- Task details -
Print only the lines from the top of the data through the line with "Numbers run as", both included, skipping every picture.

● ● ● ●

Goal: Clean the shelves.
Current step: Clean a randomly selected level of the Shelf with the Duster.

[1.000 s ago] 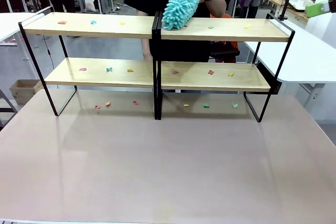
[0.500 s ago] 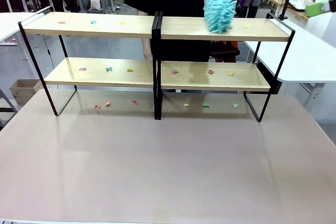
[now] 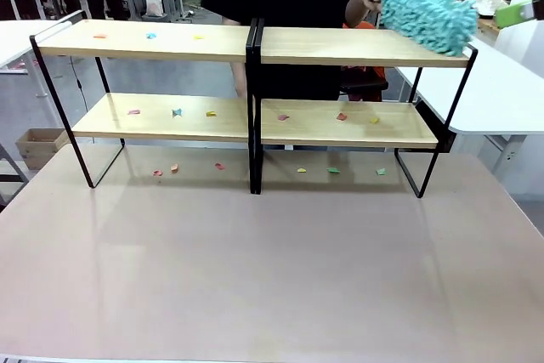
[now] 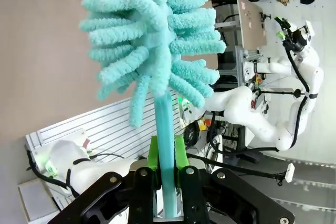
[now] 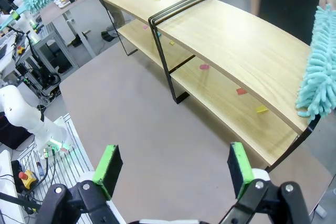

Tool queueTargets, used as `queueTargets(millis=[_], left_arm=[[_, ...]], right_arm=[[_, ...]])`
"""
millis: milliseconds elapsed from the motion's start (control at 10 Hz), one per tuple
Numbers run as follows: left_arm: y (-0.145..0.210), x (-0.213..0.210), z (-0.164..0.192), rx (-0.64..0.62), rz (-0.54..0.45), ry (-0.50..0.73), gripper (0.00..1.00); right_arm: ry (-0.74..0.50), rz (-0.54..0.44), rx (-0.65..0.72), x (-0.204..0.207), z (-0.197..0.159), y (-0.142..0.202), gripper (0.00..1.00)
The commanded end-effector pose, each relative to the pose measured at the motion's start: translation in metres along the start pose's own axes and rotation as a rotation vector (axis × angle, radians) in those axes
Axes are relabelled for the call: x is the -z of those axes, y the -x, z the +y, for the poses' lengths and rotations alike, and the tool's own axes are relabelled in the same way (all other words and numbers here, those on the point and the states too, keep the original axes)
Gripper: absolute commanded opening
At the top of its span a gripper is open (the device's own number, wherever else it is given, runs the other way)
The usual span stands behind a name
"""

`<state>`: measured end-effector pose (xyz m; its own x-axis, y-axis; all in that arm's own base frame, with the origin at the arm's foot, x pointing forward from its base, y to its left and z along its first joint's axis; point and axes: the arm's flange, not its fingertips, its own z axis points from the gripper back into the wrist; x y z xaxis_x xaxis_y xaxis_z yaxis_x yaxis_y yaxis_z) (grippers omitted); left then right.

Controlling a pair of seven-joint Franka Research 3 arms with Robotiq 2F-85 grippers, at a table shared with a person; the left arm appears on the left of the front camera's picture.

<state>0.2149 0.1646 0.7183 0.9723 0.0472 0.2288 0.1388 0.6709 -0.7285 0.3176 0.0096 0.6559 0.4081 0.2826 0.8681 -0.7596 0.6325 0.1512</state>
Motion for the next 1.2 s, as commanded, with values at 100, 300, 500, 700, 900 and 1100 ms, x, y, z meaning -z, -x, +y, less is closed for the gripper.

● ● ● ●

- Solution to this task -
Goal: Clean the shelves.
Current step: Clean a randomly selected level of the Shelf with the Duster.

[1.000 s ago] 
[0.500 s ago] 
[now] 
[now] 
[now] 

Tool queueTargets, used as `queueTargets(millis=[_], left_arm=[[_, ...]], right_arm=[[_, ...]])`
"""
millis: milliseconds elapsed from the motion's start (control at 10 Hz), one per tuple
Numbers run as follows: left_arm: y (-0.145..0.210), x (-0.213..0.210), z (-0.164..0.192), rx (-0.64..0.62), rz (-0.54..0.45), ry (-0.50..0.73), gripper (0.00..1.00); right_arm: ry (-0.74..0.50), rz (-0.54..0.44), rx (-0.65..0.72), x (-0.204..0.207), z (-0.197..0.159), y (-0.142..0.202), gripper (0.00..1.00)

The exercise output is complete.